Firstly, the utilization of hypernetworks enables the co-learning of parameters for each sub-domain within the hyper-domain, eliminating the need for separate networks for individual sub-domains. This approach significantly reduces computational costs and simplifies the training process, making it more efficient and scalable for analyzing complex systems.
Additionally, the automated and adaptive domain decomposition strategy enhances the flexibility and adaptability of the system.

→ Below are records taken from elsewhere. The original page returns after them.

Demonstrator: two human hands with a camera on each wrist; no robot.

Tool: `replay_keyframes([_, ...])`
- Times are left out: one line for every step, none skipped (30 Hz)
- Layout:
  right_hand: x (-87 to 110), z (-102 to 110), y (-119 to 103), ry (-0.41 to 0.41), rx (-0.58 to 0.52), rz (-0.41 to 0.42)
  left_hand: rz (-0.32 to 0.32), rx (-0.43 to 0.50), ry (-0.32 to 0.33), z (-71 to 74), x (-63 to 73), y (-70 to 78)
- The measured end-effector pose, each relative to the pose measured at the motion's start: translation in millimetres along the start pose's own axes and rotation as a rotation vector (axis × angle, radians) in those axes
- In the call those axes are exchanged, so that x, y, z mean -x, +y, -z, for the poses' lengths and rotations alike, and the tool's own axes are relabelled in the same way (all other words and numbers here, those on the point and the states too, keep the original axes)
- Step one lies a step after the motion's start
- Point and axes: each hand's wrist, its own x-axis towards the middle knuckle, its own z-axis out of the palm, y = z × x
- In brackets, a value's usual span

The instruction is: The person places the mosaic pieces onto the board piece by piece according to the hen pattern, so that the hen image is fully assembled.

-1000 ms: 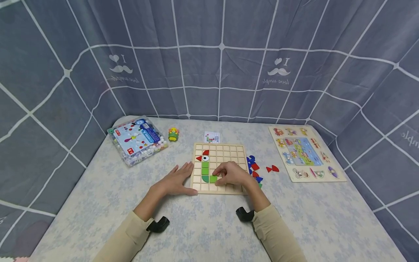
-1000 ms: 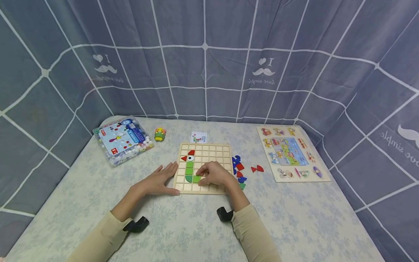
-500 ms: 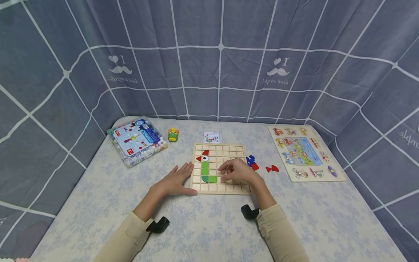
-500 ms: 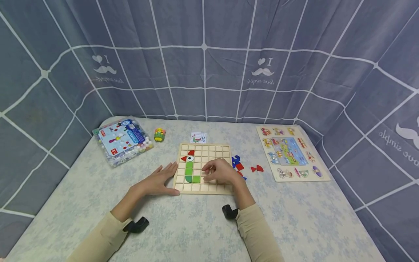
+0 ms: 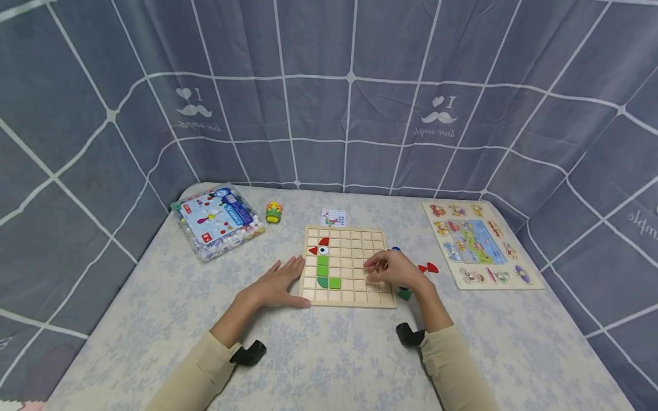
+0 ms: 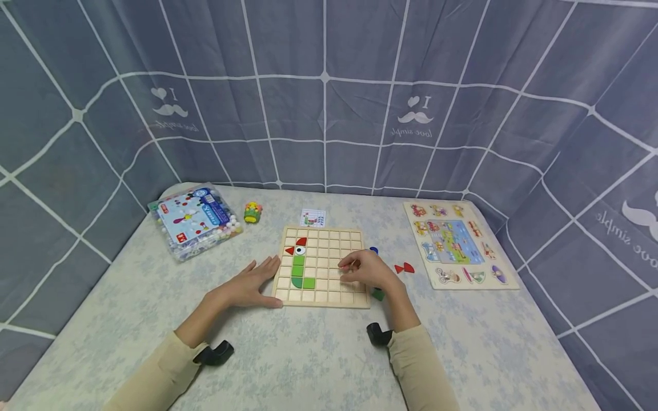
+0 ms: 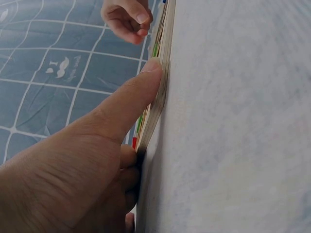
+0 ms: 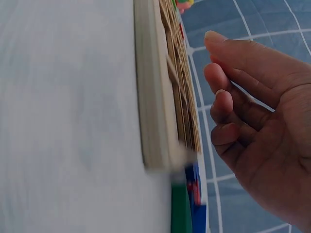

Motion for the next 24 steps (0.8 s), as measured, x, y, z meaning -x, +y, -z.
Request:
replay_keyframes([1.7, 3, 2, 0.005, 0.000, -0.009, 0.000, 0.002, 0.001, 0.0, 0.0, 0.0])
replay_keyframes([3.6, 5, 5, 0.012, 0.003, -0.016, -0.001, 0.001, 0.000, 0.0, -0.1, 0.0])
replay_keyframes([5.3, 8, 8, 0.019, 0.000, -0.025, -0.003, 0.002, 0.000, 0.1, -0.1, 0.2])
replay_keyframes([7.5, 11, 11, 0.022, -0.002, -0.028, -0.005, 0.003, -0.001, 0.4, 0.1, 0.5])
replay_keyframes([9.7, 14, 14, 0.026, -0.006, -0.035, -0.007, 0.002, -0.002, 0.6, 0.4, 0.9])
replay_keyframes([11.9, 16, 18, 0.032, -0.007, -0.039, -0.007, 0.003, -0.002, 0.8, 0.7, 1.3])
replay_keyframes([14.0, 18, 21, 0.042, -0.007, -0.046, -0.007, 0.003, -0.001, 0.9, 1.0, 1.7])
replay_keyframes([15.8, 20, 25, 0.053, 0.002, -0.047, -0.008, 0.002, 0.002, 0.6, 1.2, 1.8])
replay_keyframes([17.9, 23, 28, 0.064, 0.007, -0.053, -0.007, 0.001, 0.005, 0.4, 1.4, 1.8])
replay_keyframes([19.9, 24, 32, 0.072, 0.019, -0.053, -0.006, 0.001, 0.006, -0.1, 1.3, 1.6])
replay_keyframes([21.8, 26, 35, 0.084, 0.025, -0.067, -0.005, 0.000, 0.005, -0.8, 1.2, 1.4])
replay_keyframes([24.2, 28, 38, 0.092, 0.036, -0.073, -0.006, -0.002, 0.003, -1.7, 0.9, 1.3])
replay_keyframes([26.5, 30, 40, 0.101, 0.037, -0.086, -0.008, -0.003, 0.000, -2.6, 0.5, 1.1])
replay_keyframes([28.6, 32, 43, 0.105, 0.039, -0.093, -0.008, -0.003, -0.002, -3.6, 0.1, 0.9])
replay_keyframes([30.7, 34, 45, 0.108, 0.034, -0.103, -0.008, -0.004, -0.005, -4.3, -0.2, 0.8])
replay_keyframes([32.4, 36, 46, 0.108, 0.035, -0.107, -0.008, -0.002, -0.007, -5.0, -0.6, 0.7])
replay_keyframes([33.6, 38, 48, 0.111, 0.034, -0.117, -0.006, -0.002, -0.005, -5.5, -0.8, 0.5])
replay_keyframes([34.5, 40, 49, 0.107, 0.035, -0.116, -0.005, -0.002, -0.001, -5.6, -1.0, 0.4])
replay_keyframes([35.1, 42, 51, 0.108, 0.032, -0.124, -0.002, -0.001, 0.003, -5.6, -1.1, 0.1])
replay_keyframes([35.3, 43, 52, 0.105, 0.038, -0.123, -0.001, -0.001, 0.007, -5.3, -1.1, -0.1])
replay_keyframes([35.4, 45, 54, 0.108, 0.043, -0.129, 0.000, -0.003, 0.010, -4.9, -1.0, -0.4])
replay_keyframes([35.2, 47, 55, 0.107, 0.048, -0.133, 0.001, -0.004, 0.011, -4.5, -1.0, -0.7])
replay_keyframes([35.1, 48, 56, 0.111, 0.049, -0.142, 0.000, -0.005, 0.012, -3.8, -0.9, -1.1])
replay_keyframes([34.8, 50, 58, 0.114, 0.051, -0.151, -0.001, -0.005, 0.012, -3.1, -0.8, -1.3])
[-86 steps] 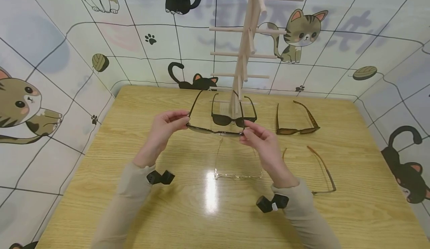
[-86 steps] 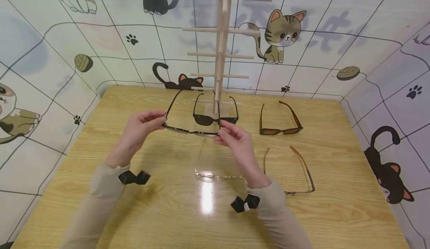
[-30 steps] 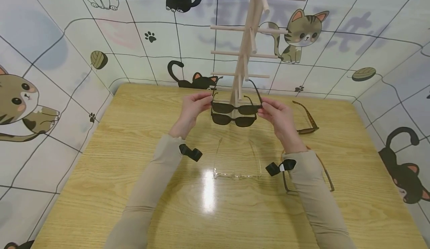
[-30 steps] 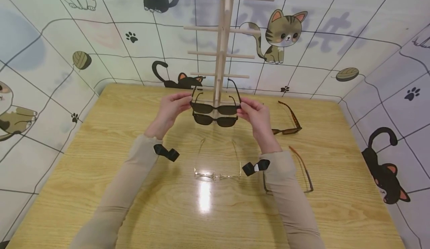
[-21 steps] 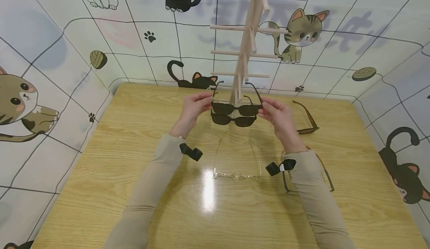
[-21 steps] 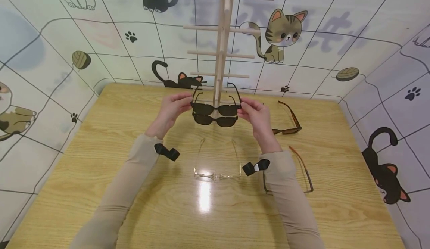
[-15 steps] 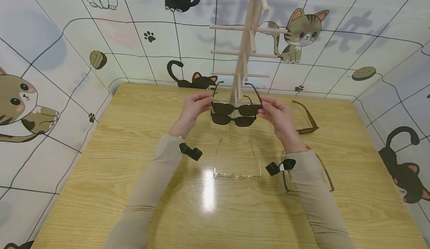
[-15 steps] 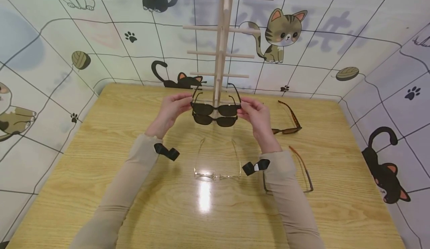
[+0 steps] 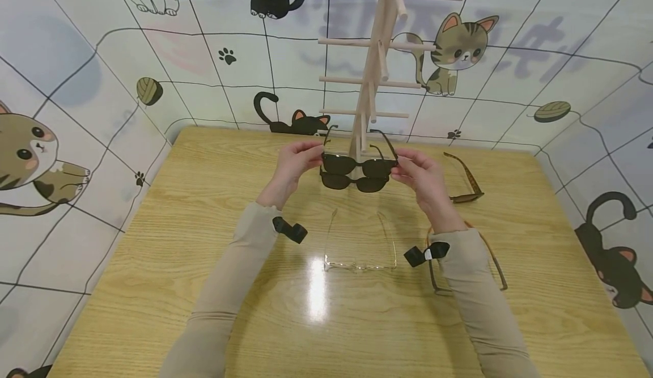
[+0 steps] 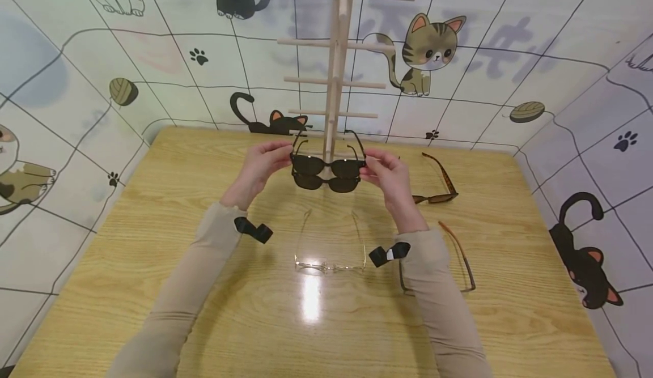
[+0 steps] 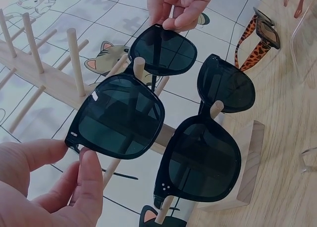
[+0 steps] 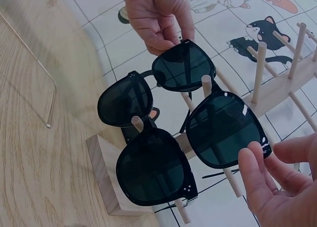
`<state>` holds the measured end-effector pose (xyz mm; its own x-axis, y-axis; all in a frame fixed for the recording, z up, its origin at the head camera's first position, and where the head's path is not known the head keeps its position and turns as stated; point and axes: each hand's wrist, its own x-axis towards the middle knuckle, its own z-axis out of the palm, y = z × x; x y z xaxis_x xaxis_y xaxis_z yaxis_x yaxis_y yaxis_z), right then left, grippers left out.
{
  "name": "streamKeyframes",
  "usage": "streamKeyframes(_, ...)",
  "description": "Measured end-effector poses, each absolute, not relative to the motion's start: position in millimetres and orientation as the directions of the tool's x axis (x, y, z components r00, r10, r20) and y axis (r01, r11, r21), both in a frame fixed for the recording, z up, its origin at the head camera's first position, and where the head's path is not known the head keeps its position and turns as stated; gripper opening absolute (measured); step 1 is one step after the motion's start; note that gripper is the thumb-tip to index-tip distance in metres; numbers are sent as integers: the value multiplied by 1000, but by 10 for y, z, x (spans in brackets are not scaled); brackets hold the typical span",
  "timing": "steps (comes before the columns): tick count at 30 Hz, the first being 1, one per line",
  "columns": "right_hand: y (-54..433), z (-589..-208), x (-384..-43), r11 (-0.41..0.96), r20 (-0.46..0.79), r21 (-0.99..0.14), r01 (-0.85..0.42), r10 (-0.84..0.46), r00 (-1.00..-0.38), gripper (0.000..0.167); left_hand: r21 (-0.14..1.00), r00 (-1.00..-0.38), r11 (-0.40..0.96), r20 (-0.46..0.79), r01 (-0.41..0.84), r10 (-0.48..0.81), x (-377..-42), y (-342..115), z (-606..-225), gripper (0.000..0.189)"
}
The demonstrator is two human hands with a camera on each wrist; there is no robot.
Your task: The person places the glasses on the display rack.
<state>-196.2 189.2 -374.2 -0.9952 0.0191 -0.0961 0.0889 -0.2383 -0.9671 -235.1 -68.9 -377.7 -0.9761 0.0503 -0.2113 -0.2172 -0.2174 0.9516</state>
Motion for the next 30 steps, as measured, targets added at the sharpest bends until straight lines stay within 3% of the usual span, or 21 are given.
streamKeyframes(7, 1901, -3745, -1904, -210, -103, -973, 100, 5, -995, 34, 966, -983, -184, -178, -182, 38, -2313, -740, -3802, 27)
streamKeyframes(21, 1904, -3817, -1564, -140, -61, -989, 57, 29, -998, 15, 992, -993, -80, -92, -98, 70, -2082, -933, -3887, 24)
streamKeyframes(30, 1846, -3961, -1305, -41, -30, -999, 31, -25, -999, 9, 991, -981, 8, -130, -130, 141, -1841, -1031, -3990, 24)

By dynamically adjusting the size and number of sub-domains based on the characteristics of the input data, the system may effectively handle nonlinearities, discontinuities, and complex geometries without manual intervention. This adaptability ensures robust performance across a wide range of applications and scenarios.
Furthermore, the incorporation of feature extraction techniques enhances the representational power of the hypernetwork, enabling it to capture spatial and temporal patterns inherent in the data. This comprehensive understanding of the underlying physics of the system leads to more accurate predictions and solutions, ultimately improving the reliability and utility of the PINOs in real-world applications.
Many modifications and other embodiments of the inventions set forth herein will come to mind to one skilled in the art to which these inventions pertain having the benefit of the teachings presented in the foregoing descriptions and the associated drawings. Therefore, it is to be understood that the inventions are not to be limited to the specific embodiments disclosed and that modifications and other embodiments are intended to be included within the scope of the appended claims. Moreover, although the foregoing descriptions and the associated drawings describe example embodiments in the context of certain example combinations of elements and/or functions, it should be appreciated that different combinations of elements and/or functions may be provided by alternative embodiments without departing from the scope of the appended claims. In this regard, for example, different combinations of elements and/or functions than those explicitly described above are also contemplated as may be set forth in some of the appended claims. Although specific terms are employed herein, they are used in a generic and descriptive sense only and not for purposes of limitation.
It is to be understood that the above description is intended to be illustrative, and not restrictive. For example, the above-discussed embodiments may be used in combination with each other. Many other embodiments will be apparent to those of skill in the art upon reviewing the above description.
With respect to the use of substantially any plural and/or singular terms herein, those having skill in the art can translate from the plural to the singular and/or from the singular to the plural as is appropriate to the context and/or application. The various singular/plural permutations may be expressly set forth herein for sake of clarity.
The benefits and advantages which may be provided by the present invention have been described above with regard to specific embodiments. These benefits and advantages, and any elements or limitations that may cause them to occur or to become more pronounced are not to be construed as critical, required, or essential features of any or all of the embodiments.
While the present invention has been described with reference to particular embodiments, it should be understood that the embodiments are illustrative and that the scope of the invention is not limited to these embodiments. Many variations, modifications, additions, and improvements to the embodiments described above are possible. It is contemplated that these variations, modifications, additions, and improvements fall within the scope of the invention.